Последние слова прозвучали несколько вызывающе. Альбинас осклабился, Нийоле опустила глаза, зато Марите не скрывала своего восхищения.

Юозас снова покосился на Нийоле. Прикусив нижнюю губу, она разрезала на кусочки размякший торт. Старательная, расторопная хозяйка. Юозас должен был ей помочь. С другого конца стола на нее глазел Альбинас — он сорвал громкие аплодисменты за свое стихотворение, но не гордость, как полагал Юозас, сверкала в его глазах, а ревность… В какой-то момент Даукинтису померещилось, что он с Нийоле принимает не очень благосклонных к ним гостей…

…А за окном уже густел вечер, с лужаек потянуло прохладой, зелень кленов потемнела, и белый изгиб большака был словно некий прощальный жест — тихий и печальный. Все вокруг — улочки, клубившиеся над ложбинами туманы, озеро в дымке — проплыло, промелькнуло, словно в окне поезда, в которое дует легкий ветерок, приносящий не только запахи лугов и леса, но и скотных дворов…

— Я с удовольствием с тобой потанцевала бы, — разрезав торт, сказала Нийоле.

Все вдруг приумолкли. А, заговорив, стали искать слова посерьезнее и поторжественнее. Теплые отсветы вечера падали на лица.

Небудничными были на них одежды, небудничными должны были быть чувства, мысли, даже голоса, но порой сквозь завесу сентиментальных сетований прорывалось и одно-другое искреннее слово.

В синих сумерках тихо кружились пары, хотя перед глазами еще мелькала розовая полоска неба. Сначала Юозас ломал голову, как заговорить с Нийоле, а когда заговорил, слова полились сами. Девочки кружились в том же ритме, все более заражаясь мелодией, стараясь отозваться на нее каждым движением. Склонившись немного набок, крутила жернова танца большеногая Яне, над ней взмывало торжественное лицо Альбинаса, мелькали стройные талии Бернадетты, Марите…

Экзальтированный учитель французского недоуменно смотрел, как Юозас открывает окно в сад. Подошел Римантас, надушенный, постриженный, в сверкающих ботинках, с носовым платком «фантазия» в верхнем карманчике пиджака, в широком галстуке, — такого кавалера всегда встретишь где-нибудь на маевке или на свадьбе: они всегда первыми открывают ворота, откупоривают бутылки с шампанским, когда такие проходят мимо, все замолкают, уступают дорогу, хотя им частенько вслед летят всякие шпильки и насмешки. Вся их молодцеватость как на ладони. Римантас не видел, как у него за спиной засверкали глаза сбившихся в кучу девчонок.

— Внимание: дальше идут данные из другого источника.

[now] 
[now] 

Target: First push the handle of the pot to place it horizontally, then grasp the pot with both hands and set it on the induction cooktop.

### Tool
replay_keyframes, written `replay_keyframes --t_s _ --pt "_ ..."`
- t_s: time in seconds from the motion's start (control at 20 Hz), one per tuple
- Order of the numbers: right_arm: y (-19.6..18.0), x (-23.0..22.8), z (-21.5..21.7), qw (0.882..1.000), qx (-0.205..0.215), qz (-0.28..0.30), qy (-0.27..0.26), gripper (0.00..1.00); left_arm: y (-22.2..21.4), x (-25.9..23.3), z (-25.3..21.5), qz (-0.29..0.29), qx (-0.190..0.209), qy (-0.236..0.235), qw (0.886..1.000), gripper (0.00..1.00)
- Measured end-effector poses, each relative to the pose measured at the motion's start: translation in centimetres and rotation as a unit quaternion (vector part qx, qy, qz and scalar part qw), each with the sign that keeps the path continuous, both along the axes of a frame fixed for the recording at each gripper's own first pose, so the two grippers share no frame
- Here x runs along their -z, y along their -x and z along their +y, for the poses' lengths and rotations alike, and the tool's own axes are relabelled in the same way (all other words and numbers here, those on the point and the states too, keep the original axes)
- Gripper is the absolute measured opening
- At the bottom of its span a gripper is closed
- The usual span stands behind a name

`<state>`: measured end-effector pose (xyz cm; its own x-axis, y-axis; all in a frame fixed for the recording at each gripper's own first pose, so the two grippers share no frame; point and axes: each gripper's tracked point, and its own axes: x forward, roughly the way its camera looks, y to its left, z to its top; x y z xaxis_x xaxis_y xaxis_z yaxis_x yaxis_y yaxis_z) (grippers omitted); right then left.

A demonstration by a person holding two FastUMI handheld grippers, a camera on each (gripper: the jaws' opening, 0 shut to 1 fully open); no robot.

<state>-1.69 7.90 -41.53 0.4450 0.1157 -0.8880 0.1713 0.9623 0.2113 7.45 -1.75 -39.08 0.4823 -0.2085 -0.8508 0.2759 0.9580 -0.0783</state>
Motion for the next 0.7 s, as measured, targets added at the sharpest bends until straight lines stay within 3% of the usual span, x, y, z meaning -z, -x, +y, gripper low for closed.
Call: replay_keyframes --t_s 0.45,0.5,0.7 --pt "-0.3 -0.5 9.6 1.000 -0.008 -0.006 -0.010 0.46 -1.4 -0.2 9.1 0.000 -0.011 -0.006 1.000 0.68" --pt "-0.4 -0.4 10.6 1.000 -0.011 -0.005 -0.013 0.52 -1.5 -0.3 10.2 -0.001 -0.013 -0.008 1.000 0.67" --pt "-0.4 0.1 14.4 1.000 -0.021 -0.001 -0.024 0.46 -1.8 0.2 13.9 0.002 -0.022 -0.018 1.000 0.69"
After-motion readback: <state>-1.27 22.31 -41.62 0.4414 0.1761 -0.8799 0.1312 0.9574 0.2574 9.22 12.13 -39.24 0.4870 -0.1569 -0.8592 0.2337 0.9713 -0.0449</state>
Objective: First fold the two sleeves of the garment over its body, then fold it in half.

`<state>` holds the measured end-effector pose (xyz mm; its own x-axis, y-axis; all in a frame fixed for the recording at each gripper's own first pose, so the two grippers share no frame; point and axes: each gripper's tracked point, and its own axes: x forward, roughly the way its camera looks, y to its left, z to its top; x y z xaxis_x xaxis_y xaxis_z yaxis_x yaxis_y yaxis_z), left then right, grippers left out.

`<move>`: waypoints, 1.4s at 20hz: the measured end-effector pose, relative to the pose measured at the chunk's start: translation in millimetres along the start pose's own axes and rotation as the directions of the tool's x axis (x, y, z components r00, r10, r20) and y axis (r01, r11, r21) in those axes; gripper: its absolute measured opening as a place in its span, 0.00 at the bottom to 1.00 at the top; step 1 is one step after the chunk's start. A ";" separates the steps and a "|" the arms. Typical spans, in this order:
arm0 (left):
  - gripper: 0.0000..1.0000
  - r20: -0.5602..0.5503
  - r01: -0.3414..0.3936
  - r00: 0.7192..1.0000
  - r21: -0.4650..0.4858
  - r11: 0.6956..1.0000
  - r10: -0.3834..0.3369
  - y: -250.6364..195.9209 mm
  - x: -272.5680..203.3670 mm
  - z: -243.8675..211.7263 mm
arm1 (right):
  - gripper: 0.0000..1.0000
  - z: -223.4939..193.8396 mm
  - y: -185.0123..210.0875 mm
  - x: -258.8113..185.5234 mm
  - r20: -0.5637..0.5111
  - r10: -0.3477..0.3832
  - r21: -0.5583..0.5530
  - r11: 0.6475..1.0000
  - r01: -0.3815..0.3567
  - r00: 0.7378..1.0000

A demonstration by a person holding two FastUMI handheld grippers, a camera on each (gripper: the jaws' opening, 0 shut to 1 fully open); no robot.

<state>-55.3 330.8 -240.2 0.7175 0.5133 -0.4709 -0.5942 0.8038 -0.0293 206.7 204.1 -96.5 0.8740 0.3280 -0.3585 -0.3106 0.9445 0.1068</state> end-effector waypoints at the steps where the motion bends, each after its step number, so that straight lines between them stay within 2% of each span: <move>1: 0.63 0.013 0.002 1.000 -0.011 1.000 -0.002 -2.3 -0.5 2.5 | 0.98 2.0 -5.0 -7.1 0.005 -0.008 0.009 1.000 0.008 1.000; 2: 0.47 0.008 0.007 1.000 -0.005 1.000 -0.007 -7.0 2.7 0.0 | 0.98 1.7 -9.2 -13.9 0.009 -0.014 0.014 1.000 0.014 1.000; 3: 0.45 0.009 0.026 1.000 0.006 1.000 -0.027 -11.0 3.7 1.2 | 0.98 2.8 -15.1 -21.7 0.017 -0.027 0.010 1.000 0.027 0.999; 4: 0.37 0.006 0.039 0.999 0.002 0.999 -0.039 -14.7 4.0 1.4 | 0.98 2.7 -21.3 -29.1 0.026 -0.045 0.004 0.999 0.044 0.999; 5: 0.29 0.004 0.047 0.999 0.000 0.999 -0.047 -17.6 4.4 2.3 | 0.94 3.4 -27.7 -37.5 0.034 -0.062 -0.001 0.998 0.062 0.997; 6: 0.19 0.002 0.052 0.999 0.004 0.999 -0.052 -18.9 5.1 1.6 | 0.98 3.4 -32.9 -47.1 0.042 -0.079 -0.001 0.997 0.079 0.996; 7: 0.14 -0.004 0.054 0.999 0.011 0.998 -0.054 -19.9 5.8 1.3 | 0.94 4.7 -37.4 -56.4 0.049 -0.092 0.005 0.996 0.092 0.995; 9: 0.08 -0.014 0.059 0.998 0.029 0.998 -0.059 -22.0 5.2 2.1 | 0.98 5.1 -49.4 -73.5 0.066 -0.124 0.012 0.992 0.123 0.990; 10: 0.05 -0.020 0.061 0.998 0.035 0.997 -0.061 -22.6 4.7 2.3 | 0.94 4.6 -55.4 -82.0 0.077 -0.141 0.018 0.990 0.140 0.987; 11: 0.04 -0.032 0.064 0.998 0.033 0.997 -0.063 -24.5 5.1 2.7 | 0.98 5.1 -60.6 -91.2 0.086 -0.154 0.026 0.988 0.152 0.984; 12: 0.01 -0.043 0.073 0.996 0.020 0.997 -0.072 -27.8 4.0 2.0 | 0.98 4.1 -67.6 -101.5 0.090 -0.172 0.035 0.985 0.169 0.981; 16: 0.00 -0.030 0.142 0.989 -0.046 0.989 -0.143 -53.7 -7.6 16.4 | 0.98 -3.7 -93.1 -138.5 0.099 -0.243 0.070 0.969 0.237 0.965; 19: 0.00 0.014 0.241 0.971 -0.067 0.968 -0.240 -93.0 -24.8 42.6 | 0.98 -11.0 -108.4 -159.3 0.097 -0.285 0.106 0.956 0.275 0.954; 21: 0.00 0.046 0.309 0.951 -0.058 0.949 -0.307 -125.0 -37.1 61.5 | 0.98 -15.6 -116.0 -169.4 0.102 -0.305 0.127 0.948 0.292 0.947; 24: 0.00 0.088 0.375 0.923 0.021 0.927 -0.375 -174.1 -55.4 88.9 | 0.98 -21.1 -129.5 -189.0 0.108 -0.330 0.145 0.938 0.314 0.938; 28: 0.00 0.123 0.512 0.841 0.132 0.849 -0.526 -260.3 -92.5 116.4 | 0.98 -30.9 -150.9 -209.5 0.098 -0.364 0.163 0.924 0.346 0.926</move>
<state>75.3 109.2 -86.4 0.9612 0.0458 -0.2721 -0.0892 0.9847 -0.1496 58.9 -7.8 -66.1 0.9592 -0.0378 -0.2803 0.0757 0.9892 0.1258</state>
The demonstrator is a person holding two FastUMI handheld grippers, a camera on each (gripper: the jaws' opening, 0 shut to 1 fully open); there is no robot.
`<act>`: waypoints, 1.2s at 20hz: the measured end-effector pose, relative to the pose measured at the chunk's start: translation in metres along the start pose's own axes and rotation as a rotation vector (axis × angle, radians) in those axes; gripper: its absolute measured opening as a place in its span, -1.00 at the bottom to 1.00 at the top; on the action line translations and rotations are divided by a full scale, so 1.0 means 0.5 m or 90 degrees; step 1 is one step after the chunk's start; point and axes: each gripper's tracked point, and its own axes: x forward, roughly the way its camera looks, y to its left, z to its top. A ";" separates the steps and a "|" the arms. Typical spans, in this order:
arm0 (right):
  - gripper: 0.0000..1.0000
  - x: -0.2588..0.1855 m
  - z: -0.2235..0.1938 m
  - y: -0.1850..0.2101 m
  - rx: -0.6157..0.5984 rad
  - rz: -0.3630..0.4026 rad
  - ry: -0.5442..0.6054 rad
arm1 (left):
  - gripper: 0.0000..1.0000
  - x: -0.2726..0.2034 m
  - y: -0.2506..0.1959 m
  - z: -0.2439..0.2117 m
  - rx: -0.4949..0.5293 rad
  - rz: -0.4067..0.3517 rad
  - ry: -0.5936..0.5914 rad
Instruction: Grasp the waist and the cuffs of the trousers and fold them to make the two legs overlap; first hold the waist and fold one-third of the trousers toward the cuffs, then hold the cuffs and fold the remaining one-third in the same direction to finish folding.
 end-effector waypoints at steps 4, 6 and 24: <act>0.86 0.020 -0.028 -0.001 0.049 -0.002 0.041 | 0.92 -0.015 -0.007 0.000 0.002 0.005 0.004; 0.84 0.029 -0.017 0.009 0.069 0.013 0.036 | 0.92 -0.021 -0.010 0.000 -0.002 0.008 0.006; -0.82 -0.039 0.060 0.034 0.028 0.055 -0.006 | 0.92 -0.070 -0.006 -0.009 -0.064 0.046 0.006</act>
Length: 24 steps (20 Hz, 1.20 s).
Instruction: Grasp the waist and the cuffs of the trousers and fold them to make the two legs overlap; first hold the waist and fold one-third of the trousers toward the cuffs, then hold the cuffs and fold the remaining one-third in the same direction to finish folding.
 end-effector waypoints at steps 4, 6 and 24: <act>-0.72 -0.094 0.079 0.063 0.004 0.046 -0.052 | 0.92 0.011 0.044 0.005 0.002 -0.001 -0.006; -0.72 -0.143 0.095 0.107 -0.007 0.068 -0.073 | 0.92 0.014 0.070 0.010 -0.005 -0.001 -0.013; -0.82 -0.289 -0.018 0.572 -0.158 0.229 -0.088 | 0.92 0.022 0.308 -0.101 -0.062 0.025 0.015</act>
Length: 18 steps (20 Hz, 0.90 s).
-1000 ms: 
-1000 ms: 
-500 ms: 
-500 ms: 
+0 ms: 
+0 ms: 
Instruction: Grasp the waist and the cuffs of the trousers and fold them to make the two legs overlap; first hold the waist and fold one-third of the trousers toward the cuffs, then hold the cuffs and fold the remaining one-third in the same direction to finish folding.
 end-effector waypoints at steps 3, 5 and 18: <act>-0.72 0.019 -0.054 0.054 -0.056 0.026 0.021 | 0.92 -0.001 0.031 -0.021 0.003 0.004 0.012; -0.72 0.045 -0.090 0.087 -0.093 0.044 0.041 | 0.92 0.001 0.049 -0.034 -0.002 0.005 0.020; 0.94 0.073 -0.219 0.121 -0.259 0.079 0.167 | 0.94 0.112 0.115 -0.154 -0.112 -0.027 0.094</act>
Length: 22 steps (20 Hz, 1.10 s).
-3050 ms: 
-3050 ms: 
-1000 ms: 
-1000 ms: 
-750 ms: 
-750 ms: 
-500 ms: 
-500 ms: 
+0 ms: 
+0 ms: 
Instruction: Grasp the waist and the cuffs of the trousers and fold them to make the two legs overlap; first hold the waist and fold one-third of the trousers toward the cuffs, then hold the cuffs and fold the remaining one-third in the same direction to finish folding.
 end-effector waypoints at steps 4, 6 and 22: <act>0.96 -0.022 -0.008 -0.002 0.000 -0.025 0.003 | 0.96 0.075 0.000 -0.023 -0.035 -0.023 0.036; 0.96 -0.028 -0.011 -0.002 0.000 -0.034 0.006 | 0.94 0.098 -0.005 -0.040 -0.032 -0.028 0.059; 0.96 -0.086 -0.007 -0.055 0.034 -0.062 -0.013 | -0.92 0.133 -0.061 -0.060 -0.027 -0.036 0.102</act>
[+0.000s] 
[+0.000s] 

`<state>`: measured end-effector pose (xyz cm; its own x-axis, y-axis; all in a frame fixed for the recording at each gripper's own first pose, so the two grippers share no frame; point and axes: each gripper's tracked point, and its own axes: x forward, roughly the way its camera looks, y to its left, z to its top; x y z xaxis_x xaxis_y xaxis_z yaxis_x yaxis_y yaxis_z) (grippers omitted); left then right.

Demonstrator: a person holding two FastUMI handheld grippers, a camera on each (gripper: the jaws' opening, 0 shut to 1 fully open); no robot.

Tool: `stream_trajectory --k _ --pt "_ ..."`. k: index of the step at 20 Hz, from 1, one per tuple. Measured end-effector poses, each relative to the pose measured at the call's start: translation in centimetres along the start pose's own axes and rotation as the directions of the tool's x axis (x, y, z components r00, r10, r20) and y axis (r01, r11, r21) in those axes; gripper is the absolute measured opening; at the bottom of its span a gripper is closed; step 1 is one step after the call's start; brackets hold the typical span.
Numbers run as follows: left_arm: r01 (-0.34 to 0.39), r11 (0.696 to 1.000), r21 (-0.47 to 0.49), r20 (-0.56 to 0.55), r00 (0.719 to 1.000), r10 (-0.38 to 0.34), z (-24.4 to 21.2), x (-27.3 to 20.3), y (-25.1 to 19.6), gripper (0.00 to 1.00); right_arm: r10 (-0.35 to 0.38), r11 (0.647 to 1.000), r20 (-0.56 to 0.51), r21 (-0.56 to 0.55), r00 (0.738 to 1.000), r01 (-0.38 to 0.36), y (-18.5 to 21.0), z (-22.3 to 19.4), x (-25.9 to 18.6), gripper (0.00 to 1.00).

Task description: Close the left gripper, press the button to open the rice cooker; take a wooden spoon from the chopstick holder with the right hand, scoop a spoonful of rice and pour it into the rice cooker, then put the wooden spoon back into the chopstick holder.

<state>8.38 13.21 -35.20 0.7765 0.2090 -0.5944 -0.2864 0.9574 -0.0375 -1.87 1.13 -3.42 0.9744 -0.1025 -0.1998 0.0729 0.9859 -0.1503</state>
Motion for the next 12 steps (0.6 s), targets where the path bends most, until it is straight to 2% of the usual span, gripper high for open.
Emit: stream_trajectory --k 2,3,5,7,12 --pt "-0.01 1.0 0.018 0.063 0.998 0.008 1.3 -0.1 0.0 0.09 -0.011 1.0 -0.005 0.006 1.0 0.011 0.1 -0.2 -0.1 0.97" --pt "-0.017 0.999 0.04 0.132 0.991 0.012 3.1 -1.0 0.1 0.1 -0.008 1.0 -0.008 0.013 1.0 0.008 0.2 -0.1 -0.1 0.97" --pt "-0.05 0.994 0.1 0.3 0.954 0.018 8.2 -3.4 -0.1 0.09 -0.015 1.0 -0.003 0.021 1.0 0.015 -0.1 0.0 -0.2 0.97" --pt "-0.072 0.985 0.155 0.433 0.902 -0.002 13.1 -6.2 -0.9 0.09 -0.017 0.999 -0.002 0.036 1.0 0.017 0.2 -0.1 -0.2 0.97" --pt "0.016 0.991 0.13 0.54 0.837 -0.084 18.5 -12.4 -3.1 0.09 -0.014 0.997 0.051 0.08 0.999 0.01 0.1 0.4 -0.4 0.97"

Переваливаясь, как селезень, и то и дело откидывая волосы, подошел Альбинас, вслед за ним зал пересек стройный, подтянутый Стонис; улыбаясь до ушей, как ребенок, который, казалось, ни с того ни с сего вот-вот прыснет, подкатил Мишкенас, круглый, яснолицый, втянувший голову в плечи, неуклюжий, с ручищами борца, но добряк, хихиканьем вторящий смеху других, хотя он сам их и насмешил… Так они прошли через душный зал, в котором перекрещивались взгляды сидевших матерей, отцов и учителей.

В лицо дохнуло прохладой. Над холмом, у подножия которого серебрилась подкова озера, всходил месяц, похожий на непочатый плод, сулящий всевозможные ощущения. Загорались звезды… Тоскуешь ли ты, родная?.. — напевала радиола.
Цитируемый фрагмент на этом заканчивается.